BioPharm International
Volume 22, Issue 2

TFF MICROFILTRATION CAPSULE FOR CELL CLARIFICATION AND HARVEST


Figure 1
The Kleenpak tangential flow filtration microfiltration (MF) capsule from Pall Life Sciences (East Hills, NY) uses an Ultipleat pleated filter cartridge and Kleenpak Nova capsule with their operation based on TFF principles. The capsule is configured similarly to hollow fibers or cassette formats with feed, retentate, and permeate ports. As Figure 1 shows, the pleated construction is used inside the capsule to create multiple parallel flow channels while increasing the effective membrane area in a reduced footprint. It is simple to install and requires limited preconditioning before exposure to process fluid.


Figure 2
This technology has been tested with representative industrial strains such as Chinese hamster ovary (CHO) cells, bacteria such as E. coli, and yeast. Feed volumes of 50–100 L have been processed per single full-scale capsule (0.5 m2), depending on cell type and characteristics. The capsules can be manifolded together in series or in parallel to accommodate larger process requirements. For example, a six capsule assembly can process up to 1,000 L. Stable performance has been observed for monoclonal antibody (MAb) clarification from CHO cell feed with starting cell counts up to 1x107 cells/mL and step yields of greater than 98% have been obtained. For clarification of hybridoma cells expressing monoclonal antibodies, filtrate flux rates of 70 L/m2/h (LMH) to a volumetric throughput (VT) of 180 L/m2 have been obtained with a protein transmission of 100%. Protein expression for these cells was approximately 0.1 mg/mL.


Figure 3
A comparison of the Kleenpak TFF technology and two different types of cassettes for concentrating E. coli with all three devices incorporating membranes rated at 0.2 m (nominal) is presented in Figure 2. All three devices were operated at a crossflow flux rate (CFF) of 1.5 L/min/ft2. A five-fold volumetric concentration followed by a three-fold diafiltration buffer exchange was performed.

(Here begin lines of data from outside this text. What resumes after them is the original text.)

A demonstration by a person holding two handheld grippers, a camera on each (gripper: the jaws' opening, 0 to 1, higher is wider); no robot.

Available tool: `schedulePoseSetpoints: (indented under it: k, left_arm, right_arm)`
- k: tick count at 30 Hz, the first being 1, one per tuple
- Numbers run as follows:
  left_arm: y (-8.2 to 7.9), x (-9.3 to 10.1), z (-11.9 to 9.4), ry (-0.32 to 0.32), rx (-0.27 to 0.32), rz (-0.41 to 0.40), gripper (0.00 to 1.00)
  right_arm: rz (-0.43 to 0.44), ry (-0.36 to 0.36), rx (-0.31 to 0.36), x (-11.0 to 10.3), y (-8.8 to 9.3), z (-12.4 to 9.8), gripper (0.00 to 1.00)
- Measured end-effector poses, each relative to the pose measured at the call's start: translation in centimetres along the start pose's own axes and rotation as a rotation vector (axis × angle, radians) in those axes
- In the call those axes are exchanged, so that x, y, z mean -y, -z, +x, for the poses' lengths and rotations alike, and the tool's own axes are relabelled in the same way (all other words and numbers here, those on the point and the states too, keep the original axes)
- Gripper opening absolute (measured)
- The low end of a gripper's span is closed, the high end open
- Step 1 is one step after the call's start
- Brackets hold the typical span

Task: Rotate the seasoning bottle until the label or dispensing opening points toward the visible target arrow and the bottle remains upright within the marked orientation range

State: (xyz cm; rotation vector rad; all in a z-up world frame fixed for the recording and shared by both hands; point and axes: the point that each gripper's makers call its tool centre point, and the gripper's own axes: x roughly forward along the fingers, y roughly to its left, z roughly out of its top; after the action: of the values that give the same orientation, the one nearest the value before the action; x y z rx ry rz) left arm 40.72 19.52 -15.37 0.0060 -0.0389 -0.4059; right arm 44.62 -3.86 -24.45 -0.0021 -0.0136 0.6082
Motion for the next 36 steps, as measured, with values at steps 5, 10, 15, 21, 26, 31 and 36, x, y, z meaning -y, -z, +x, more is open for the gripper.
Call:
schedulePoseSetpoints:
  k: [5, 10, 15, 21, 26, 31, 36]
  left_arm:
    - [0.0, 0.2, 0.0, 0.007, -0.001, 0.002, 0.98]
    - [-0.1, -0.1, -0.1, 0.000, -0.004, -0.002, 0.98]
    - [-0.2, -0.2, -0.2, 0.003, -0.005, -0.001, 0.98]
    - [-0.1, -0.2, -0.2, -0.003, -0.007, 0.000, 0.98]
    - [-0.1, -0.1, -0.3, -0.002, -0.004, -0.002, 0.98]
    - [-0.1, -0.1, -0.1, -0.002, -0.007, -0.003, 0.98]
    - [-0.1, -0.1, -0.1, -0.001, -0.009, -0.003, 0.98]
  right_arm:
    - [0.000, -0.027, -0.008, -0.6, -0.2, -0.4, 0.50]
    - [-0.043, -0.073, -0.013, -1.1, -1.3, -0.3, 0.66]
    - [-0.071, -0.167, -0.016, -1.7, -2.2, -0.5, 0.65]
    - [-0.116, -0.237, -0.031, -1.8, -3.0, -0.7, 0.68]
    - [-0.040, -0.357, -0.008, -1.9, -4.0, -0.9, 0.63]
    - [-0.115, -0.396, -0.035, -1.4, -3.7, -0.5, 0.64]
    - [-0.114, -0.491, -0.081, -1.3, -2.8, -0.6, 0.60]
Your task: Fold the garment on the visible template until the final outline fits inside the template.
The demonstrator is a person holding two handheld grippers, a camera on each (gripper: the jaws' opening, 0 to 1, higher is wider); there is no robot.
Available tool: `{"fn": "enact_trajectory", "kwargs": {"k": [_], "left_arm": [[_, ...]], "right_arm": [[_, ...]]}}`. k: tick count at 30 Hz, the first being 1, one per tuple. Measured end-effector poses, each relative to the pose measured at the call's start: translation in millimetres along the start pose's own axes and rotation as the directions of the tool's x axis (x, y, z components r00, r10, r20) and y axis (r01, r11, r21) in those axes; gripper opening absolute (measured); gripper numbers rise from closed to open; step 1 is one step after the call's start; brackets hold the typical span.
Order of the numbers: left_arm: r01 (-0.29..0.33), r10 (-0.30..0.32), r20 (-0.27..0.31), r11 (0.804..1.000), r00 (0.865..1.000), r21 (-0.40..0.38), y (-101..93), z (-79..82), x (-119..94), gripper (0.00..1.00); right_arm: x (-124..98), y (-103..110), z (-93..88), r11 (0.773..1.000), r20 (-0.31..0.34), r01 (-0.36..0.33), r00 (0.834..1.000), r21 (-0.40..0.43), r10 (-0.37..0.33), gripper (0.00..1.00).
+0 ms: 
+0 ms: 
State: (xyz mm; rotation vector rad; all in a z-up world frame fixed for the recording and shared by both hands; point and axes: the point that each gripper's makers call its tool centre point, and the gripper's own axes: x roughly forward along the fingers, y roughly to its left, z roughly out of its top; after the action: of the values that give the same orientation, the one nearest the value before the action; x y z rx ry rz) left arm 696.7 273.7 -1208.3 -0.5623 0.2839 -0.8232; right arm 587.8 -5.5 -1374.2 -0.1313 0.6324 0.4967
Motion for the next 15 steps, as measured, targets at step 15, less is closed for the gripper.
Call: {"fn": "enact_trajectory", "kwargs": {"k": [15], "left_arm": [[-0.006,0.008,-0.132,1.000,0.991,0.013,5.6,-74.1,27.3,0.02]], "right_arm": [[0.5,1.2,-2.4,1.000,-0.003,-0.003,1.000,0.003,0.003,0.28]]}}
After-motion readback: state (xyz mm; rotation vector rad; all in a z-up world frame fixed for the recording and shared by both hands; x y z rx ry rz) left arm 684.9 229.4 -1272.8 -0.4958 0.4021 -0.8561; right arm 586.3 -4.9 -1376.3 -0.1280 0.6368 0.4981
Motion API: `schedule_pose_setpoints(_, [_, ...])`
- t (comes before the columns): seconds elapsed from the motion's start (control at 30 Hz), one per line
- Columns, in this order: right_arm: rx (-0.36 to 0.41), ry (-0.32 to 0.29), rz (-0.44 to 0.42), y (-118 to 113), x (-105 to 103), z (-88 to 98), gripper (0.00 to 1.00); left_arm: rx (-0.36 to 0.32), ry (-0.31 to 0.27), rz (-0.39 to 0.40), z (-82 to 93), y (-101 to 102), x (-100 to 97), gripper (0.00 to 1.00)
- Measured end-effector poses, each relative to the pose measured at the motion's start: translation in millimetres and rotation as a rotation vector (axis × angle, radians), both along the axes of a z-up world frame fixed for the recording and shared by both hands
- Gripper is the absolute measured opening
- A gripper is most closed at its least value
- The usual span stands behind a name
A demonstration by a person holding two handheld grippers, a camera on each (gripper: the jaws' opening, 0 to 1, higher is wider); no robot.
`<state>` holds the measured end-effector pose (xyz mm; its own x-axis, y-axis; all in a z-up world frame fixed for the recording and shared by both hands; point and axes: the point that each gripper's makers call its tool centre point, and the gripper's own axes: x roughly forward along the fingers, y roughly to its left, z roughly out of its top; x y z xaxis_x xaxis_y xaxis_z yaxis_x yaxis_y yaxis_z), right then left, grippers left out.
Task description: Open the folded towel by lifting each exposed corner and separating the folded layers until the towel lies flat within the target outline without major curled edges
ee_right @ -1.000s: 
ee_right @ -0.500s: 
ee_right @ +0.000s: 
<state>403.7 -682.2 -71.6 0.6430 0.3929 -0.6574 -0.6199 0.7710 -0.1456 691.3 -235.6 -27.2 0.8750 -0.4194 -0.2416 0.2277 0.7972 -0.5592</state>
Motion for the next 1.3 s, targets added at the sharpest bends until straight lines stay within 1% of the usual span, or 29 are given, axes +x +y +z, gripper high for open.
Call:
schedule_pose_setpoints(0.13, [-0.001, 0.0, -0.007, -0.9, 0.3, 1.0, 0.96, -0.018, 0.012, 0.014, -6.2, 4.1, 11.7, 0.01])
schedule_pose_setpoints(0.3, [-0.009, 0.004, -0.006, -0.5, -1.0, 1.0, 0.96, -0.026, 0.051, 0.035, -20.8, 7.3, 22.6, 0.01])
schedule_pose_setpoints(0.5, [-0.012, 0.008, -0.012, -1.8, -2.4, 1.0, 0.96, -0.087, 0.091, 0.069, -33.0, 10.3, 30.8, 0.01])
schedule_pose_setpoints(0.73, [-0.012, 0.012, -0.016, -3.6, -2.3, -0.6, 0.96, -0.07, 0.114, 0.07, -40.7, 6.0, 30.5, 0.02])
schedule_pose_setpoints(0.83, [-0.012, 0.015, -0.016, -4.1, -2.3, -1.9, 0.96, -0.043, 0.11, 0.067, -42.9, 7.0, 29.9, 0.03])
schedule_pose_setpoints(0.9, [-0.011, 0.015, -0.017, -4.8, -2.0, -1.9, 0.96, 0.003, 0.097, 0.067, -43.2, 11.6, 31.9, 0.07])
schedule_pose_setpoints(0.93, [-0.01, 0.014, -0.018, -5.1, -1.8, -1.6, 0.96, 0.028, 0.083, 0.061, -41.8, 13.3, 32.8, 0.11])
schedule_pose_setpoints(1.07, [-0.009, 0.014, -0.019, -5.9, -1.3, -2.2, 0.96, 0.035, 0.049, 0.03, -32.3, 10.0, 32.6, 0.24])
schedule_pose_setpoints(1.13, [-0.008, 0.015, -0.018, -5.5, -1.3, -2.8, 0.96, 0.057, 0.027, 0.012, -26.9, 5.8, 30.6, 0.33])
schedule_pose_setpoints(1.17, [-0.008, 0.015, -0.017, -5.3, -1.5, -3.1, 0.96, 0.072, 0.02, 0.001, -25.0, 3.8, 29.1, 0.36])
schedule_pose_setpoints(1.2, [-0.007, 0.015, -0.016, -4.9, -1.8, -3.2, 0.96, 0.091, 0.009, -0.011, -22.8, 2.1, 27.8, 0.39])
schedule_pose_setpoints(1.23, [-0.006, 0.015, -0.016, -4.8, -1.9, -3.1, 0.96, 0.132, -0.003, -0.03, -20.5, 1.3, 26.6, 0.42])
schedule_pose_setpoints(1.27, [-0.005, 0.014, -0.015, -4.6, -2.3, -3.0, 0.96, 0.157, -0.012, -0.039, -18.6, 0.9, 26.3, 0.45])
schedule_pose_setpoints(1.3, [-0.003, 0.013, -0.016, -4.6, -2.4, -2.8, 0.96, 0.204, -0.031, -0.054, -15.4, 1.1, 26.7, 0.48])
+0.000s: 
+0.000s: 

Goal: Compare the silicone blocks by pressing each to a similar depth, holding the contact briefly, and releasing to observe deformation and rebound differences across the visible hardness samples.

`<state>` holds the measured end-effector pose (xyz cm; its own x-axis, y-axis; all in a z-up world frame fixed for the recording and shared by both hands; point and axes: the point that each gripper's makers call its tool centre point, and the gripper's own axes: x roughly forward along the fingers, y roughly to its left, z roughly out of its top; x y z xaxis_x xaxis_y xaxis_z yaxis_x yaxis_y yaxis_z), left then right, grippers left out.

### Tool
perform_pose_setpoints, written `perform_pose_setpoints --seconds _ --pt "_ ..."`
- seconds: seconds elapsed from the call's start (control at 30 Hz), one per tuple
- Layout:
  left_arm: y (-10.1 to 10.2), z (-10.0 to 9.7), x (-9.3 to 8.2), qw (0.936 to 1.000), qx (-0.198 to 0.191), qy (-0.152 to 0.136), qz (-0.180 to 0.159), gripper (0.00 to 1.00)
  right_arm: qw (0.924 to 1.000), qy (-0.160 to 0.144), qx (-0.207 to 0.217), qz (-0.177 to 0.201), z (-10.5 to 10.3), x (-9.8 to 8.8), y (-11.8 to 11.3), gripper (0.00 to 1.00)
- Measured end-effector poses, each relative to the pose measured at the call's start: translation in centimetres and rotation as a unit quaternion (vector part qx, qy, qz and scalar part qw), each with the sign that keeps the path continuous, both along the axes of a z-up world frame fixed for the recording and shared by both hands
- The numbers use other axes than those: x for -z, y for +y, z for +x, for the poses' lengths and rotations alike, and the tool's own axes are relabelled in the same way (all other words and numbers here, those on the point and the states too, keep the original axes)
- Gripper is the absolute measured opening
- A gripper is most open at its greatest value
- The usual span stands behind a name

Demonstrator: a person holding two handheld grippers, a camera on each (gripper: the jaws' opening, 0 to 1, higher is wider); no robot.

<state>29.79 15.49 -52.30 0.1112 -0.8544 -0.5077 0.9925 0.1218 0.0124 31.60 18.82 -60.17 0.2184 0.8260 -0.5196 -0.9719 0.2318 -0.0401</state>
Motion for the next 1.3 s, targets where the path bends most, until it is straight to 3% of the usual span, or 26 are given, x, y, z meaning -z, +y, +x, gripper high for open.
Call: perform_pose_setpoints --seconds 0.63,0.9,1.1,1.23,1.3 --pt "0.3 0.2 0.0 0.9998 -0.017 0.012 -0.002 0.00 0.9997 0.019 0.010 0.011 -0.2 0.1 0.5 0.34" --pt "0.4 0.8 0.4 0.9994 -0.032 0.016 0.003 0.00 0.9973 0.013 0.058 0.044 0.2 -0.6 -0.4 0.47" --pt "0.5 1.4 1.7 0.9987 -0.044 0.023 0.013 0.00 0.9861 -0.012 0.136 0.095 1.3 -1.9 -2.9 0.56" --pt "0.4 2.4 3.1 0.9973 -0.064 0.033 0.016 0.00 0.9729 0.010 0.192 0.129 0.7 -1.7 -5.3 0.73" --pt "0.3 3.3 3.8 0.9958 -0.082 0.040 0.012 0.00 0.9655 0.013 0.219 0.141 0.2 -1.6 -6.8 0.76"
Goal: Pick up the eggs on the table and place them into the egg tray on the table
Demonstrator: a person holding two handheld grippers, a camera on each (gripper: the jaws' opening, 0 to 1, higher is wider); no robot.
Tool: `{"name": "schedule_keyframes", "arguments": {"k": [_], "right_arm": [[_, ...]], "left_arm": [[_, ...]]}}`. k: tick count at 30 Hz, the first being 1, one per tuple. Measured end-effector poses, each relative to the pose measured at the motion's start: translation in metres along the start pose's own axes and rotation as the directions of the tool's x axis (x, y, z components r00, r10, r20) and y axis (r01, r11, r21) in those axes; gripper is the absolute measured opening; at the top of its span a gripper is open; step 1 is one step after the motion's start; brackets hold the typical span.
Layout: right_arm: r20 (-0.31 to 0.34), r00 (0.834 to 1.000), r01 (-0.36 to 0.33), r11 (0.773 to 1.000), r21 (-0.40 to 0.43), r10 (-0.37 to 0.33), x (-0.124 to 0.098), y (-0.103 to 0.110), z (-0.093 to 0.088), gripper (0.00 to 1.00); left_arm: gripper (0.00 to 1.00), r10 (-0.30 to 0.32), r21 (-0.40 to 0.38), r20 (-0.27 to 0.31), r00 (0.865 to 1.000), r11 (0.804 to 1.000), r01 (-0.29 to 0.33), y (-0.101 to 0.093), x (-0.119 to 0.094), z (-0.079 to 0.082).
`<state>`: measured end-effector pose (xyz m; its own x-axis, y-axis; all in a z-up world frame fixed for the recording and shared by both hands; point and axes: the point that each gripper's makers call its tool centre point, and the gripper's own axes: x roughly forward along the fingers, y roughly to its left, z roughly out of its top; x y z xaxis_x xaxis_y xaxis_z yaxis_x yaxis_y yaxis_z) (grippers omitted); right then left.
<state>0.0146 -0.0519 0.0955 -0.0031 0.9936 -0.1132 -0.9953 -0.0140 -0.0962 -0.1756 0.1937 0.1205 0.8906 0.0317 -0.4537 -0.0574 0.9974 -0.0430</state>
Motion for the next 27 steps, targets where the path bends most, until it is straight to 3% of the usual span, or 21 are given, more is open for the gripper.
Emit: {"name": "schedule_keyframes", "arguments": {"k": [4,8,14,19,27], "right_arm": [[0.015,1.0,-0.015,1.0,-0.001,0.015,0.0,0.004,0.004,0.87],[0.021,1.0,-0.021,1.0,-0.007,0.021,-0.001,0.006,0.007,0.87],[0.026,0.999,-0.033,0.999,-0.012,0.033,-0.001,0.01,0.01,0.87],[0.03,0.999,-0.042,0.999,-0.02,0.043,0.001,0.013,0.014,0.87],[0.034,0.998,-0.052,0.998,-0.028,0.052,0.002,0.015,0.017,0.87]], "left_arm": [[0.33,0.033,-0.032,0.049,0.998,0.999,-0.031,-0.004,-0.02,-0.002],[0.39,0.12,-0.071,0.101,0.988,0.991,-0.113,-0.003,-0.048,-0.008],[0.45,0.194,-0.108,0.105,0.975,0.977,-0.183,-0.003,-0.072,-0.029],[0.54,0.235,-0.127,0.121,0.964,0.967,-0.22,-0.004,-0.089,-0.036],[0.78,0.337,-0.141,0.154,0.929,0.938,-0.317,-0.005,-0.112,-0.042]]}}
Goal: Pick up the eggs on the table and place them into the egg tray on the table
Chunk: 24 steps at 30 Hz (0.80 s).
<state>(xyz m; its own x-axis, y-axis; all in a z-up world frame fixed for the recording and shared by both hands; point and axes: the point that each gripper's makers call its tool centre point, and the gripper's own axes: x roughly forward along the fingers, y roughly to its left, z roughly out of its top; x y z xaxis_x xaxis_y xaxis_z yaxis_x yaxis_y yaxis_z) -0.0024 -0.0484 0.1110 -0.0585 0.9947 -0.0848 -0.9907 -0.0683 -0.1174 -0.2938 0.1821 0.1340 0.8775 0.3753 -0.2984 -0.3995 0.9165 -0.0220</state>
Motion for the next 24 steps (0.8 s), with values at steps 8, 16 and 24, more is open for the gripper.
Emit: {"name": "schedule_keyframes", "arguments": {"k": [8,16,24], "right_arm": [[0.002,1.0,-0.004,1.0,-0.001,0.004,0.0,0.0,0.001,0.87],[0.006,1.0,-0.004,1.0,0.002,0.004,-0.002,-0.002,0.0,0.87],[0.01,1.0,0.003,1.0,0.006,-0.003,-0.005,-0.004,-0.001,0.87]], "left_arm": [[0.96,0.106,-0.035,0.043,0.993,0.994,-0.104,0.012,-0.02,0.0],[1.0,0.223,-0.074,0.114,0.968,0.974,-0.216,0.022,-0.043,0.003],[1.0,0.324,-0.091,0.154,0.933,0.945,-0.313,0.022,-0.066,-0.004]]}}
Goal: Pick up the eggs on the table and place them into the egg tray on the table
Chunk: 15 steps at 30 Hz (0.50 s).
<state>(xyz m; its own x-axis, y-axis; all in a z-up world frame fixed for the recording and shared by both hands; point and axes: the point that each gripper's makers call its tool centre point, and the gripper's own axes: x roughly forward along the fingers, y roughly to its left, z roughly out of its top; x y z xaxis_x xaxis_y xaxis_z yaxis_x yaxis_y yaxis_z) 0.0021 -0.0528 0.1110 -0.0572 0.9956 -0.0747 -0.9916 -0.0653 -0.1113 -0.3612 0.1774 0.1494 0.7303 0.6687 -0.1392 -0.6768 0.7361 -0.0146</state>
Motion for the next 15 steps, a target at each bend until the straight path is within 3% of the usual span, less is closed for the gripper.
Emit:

The data shows that all three devices can be operated at a flux rate of 30 LMH throughout both concentration and diafiltration stages. Although the start and finish transmembrane pressure (TMP) values are different for the Kleenpak TFF filter compared to the cassette formats, the TMP gradient is similar for all three technologies and suggests stable operation. The flux and throughput performance of all three technologies was similar during these trials. Figure 3 presents a comparison of a Kleenpak TFF MF capsule with a Pall Microza hollow fiber module for clarification of IgG from a CHO cell culture with a cell density of approximately 2x106/mL. Each format was operated at a pumping capacity or crossflow flux rate (CFF) of 20 L/min/m2. It is seen that the Kleenpak TFF outperforms the hollow fiber module by processing more than three times the filtrate volume for a similar terminal TMP.